# [PROVIDED DATA]

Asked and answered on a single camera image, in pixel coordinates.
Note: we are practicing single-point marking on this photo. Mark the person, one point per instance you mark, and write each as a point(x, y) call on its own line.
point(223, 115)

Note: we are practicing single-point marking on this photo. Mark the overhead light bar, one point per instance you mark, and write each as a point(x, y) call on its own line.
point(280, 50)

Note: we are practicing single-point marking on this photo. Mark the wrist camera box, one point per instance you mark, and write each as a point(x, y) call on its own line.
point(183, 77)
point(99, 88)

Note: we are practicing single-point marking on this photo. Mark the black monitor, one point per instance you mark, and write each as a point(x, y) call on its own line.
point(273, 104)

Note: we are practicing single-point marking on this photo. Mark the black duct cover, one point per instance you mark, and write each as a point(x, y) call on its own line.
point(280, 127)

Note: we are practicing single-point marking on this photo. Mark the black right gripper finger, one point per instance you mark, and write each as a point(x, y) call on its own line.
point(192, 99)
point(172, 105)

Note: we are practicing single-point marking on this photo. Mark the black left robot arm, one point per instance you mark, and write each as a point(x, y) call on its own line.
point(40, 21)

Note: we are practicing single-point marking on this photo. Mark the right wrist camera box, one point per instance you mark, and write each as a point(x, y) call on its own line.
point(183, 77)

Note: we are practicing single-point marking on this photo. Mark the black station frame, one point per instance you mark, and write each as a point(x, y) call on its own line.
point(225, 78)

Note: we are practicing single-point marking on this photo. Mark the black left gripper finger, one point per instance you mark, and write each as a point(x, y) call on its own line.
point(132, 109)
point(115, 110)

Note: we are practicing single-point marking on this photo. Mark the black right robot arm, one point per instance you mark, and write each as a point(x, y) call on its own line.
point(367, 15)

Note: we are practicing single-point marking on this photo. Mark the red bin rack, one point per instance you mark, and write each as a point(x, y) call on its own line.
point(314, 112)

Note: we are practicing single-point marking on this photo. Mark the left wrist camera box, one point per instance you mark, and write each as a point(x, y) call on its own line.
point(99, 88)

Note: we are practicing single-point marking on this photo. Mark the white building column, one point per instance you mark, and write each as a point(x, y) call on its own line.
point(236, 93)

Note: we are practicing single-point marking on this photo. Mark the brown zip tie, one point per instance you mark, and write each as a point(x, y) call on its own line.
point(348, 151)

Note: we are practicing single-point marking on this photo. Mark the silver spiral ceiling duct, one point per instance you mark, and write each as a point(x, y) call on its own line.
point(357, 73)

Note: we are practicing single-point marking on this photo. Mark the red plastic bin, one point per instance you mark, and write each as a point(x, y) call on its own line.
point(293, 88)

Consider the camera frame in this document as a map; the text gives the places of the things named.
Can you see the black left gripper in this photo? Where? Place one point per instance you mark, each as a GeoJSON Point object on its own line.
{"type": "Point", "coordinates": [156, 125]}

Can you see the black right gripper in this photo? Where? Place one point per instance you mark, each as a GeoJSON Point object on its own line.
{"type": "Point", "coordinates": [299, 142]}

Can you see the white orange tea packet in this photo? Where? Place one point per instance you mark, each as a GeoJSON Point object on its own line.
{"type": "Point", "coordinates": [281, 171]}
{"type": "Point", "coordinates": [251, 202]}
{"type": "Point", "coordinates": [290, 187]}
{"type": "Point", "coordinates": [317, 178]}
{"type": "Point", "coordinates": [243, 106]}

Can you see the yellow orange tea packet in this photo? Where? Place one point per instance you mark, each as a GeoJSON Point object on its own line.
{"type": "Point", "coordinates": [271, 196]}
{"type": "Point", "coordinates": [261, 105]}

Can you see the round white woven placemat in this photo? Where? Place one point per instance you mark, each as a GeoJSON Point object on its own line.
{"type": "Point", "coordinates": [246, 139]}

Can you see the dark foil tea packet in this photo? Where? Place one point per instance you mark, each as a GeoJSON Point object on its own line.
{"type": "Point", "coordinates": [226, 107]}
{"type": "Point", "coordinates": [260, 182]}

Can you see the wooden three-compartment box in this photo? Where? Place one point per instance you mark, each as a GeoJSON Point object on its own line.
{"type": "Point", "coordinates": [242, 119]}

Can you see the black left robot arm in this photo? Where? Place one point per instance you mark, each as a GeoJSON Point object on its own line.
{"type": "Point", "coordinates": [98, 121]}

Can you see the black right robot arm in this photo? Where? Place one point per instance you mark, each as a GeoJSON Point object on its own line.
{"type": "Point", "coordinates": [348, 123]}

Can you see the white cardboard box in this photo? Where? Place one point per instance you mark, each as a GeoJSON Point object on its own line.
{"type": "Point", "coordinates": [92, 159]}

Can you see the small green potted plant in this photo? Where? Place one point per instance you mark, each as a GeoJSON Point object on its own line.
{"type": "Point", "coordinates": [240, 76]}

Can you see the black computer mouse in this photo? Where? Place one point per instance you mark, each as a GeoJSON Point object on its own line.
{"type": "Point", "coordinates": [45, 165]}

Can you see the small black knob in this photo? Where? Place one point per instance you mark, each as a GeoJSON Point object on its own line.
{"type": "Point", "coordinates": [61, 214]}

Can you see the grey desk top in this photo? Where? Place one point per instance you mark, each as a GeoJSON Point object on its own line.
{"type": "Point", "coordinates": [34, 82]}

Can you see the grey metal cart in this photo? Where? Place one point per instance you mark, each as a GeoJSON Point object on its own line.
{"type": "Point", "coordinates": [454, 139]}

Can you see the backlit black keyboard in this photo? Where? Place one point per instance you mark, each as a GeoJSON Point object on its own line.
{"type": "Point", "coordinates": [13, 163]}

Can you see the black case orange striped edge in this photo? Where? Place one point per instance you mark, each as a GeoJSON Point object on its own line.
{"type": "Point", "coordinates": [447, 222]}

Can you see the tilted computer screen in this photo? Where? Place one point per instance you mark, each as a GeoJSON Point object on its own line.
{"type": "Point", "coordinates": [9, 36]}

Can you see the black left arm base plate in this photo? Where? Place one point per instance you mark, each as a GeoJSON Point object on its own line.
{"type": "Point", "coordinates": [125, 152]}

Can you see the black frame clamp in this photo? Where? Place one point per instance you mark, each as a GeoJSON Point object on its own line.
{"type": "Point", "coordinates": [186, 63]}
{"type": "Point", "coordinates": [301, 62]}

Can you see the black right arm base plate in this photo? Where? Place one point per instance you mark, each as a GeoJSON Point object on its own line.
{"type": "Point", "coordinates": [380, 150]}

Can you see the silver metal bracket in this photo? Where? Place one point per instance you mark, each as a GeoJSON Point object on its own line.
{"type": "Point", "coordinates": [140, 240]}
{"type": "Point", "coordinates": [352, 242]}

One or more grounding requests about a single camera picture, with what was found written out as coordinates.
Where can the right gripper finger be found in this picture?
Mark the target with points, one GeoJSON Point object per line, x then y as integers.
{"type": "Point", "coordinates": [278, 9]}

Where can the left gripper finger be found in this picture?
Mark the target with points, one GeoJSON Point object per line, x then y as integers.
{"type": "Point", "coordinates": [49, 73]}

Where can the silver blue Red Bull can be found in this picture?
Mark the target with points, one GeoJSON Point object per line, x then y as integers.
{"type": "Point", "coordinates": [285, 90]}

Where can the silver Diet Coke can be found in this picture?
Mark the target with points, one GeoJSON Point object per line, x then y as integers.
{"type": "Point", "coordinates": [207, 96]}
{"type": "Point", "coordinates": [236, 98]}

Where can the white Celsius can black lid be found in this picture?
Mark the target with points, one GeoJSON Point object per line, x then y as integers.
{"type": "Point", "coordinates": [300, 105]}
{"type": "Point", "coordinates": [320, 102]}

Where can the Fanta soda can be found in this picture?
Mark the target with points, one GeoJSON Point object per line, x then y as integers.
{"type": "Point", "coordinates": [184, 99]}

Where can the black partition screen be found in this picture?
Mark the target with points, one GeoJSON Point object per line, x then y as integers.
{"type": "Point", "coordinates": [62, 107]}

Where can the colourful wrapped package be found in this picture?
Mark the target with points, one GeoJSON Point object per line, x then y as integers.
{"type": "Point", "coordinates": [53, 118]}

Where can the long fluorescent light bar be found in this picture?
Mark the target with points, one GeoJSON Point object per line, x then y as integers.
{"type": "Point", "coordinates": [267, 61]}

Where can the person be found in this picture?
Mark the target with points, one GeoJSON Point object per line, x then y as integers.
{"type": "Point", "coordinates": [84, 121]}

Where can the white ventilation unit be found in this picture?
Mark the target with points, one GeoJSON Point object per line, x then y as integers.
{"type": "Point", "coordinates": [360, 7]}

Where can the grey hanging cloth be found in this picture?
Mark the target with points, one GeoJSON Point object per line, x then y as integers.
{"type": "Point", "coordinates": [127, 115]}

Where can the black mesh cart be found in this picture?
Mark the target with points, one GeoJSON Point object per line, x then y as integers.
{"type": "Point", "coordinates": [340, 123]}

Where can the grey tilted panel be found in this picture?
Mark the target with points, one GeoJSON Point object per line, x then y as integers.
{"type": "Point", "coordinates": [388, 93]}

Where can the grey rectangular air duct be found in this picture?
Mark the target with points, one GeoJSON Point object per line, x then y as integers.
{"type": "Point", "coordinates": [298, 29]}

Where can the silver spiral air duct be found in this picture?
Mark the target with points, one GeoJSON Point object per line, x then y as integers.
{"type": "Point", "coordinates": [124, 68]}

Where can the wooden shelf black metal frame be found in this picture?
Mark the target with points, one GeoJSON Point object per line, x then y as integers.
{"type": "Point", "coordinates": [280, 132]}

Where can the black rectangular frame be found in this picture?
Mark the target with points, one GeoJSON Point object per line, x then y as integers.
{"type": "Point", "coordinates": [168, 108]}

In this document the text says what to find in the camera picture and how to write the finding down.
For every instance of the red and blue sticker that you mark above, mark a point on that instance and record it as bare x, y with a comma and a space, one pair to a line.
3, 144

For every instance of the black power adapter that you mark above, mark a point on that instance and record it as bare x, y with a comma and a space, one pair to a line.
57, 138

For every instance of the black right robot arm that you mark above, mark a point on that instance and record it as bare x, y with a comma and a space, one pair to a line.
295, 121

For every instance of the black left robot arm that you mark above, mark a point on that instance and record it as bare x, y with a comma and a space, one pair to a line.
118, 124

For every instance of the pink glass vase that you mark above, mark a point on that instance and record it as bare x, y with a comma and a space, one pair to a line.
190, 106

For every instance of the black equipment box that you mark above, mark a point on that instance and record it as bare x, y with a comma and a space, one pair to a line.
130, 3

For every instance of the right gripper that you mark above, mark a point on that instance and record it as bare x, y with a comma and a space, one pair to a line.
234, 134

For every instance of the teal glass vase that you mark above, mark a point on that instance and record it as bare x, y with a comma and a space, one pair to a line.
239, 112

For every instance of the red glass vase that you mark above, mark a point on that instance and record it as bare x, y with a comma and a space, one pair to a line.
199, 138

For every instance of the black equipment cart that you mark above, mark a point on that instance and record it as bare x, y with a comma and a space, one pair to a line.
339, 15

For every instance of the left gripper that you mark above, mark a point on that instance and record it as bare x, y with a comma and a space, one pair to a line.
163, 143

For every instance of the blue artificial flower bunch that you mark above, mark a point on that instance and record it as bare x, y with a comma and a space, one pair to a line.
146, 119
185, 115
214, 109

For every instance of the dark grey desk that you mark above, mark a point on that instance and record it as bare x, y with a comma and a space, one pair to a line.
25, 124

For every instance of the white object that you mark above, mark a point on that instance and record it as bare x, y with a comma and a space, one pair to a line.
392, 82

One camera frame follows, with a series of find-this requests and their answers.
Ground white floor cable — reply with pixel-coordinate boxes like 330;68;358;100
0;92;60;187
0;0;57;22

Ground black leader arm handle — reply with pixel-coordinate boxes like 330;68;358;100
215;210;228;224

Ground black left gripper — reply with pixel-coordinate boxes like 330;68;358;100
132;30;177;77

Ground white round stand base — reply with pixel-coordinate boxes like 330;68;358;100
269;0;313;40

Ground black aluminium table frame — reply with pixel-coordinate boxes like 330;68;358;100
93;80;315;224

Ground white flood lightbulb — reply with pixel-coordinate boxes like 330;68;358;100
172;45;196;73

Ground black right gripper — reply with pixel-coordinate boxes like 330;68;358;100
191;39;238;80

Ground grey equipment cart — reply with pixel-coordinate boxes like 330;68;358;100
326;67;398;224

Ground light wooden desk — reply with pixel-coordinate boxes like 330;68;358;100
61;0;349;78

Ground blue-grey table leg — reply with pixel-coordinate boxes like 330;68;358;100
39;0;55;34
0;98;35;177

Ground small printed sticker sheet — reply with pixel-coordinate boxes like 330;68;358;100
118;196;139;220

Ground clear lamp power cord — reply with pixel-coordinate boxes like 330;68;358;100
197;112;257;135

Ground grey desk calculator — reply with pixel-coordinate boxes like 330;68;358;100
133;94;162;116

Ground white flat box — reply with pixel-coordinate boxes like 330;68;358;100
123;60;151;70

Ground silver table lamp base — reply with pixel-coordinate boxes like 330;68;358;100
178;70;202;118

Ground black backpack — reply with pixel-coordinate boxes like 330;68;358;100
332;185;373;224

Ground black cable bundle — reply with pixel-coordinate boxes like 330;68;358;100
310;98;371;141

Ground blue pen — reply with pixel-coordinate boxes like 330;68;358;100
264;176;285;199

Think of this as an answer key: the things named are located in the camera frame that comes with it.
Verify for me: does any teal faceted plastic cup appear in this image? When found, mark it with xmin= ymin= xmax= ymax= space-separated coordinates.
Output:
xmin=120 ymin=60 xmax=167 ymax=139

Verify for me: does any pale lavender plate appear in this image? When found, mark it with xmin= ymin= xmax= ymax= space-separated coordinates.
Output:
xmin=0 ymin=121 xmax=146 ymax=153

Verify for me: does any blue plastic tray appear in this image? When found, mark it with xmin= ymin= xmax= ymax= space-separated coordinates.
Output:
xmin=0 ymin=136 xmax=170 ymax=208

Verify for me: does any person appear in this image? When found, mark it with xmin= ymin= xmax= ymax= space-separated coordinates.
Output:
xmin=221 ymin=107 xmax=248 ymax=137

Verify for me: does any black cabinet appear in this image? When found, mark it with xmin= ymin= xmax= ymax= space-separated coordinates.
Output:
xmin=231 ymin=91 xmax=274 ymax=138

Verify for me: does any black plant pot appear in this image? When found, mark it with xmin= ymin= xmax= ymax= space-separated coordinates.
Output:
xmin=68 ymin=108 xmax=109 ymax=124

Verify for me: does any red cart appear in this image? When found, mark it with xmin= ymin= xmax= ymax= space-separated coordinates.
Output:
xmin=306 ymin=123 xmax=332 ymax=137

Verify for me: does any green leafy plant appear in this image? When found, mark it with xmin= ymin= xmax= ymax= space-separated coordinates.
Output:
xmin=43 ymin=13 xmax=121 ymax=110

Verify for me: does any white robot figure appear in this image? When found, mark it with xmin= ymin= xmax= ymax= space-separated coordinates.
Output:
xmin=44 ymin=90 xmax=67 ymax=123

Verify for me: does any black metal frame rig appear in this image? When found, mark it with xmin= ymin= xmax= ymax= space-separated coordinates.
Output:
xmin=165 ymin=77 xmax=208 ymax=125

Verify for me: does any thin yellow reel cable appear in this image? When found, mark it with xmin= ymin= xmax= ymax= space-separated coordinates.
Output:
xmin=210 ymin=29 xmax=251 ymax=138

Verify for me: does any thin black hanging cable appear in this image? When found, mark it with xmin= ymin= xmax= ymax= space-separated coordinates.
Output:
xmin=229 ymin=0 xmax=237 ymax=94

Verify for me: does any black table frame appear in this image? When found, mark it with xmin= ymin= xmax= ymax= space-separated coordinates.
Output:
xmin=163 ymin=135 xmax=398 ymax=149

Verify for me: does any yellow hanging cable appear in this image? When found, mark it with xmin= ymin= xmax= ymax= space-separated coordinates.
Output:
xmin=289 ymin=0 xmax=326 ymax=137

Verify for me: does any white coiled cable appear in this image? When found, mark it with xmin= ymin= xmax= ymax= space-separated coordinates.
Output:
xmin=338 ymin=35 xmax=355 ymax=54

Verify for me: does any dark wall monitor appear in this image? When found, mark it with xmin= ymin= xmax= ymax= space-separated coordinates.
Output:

# [YOUR ASSIGNMENT]
Take from the material every line that holds "things".

# [RESULT OF THE TASK]
Consider the camera frame in this document as a map; the text gives the places of the things named.
Think of this as an answer key: the things named are located in the camera frame that comes with it.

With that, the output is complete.